To 56-year-old Mohamed Yusuf Yakoob and hundreds of others, their attention is focused more on waiting for the green-light to be given by authorities to return to their lands across the north, from which the LTTE forced them to leave in 1990.
“I will never forget that day – October 30, 1990. All Muslims in Jaffna were asked to come to the Jinnah ground and ordered to vacate the town within two hours,” said the former beef-stall owner seated in his bare cadjan-thatched house, reflecting on the LTTE’s ‘ethnic cleansing’ drive in 1990.
Mohamed Yusuf Yakoob |
Like Yakoob, thousands of fellow Muslims have lived in temporary shelters in Puttalam for the past 19 years and yearn to go back and ‘be free’. “Not many have fought for us” said Yakoob, referring to recent world attention on the plight of Tamil residents displaced by the recent fighting in the north.
The US, UK, France and Germany abstained in last week’s vote on the IMF loan to Sri Lanka, as a mark of protest over the government’s alleged failure to prevent civilian casualties in the fighting and poor conditions at refugee or IDP camps.
As we drive past at least three km of temporary houses on the Puttalam-Mannar road, lines of female workers carry baskets of salt on the opposite lagoon-side of the salterns. Most of these workers are from the camps.
Residents from Jaffna are eligible to vote as they have done in the past 19 years at temporary polling booths in the camps. But like most Sri Lankans some are skeptical of the politicians and their promises.

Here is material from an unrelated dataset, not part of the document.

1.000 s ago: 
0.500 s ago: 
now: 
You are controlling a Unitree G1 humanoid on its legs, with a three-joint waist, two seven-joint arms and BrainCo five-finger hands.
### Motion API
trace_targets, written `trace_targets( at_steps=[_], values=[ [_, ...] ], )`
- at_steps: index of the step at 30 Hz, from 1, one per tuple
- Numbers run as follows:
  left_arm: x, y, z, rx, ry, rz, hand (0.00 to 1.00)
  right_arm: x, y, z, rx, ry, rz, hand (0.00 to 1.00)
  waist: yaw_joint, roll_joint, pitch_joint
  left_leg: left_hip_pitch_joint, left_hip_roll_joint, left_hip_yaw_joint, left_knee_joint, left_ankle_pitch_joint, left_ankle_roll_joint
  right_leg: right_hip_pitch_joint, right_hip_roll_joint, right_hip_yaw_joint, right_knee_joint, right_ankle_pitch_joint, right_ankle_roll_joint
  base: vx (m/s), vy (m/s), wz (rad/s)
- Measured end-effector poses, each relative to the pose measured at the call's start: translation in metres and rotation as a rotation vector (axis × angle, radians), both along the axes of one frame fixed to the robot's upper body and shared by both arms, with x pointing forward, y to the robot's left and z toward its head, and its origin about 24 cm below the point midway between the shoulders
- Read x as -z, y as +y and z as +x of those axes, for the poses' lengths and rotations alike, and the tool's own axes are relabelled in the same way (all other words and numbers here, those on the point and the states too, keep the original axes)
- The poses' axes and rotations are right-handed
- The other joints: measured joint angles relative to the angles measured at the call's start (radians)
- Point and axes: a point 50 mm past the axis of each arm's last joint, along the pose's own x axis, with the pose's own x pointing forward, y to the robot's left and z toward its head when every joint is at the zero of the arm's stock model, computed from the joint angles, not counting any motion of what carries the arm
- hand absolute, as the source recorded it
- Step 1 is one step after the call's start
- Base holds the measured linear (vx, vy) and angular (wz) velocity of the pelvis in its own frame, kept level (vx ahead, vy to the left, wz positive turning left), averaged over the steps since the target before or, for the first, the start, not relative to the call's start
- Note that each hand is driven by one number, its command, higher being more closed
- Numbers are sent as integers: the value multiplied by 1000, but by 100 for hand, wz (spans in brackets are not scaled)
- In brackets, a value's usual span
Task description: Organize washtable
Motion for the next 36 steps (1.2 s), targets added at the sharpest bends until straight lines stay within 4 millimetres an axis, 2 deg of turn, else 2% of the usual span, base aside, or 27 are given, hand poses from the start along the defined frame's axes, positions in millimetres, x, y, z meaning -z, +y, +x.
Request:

There is an allegation Mr. Bathiudeen, himself a refugee from Mannar, favours the displaced from Mannar against those from Jaffna, Killinochchi and Mullaitivu. This is substantiated by refugees from Mannar who say the Minister has looked after them.
“The Minister came and promised to give us houses, but we believe this is an election stunt,” said Badurdeen Naseera, from Jaffna.
The 48 year-old’s, husband owned a shop with the family living a comfortable life. They trudged for days through shrub jungle while she was pregnant with their third child, who was born 17 days after reaching Puttalam.
Meeramohideen Rasool |
“We want to go back, but we are also scared. Will the war start all over again?” she asked a question that was on the lips of many of the displaced.
Naseera was reluctant to allow pictures of her cooking for family meal-time. “Please don’t,” she says, embarrassed to show the frugal meal of a family that once ate and lived well, but had now to depend on hand-outs.
Most of the displaced are desperate to return to their former comfortable lifestyles rather than work as labourers, roti and parata makers in small tea shops to eke out a living.
Many owned shops or small businesses in the north. Naseera’s children were at home when the Sunday Times team visited the camps. Asked why they were not in school, she said: “We don’t have money to pay exam fees.”
However among the younger generation, many of whom have been born in these IDP camps, there is an understandable reluctance to return to their family roots.
Ms. Abdulsalam Vajiha, a social worker, says she doesn’t want to go back. “My children have been born here. There is nothing for them in Jaffna. Maybe our parents will return but not us,” said the 37 year-old mother of three, whose husband is a tailor.
What gets Vajiha’s attention in recent years is the lack of attention paid to children, particularly in female-headed households. “There is a huge social problem and a lot of anti-social activity like alcoholism, drugs and sex abuse taking place,” she says, adding that counselling is a desperate need for the community. “Women try to hide these problems and pretend their children are okay, but that’s not going to solve anything.”
Mannar resident Meeramohideen Rasool, believes his prayers have been answered with the end of the conflict. “That has been my eternal prayer everyday – that the war ends and the country returns to peace,” the former rice farmer who left behind a house, goats, chicken and cattle among other valuables said.
The 50-year-old now works as a labourer and lives on dry rations. He too wants to return saying -“I will never forget till I die – the day we were ordered to leave by the LTTE.”
Post office employee Mohamed Fayas, also a volunteer at the local office of the Consortium of Humanitarian Agencies (CHA), was just six years when his family left Mannar. “I can’t remember much but if my parents are returning to Mannar I will join them and try and get a government job there” the 25-year-old said.
When former beef-stall owner Yakoob returned to his home in Jaffna on a ‘visit’ during the 2003 peace process, he was shocked.
There was no house, just bare land. “I was angry and hurt. Of the 500-odd houses, there were only 30” he said. But he says his Tamil friends in Jaffna are imploring them to return.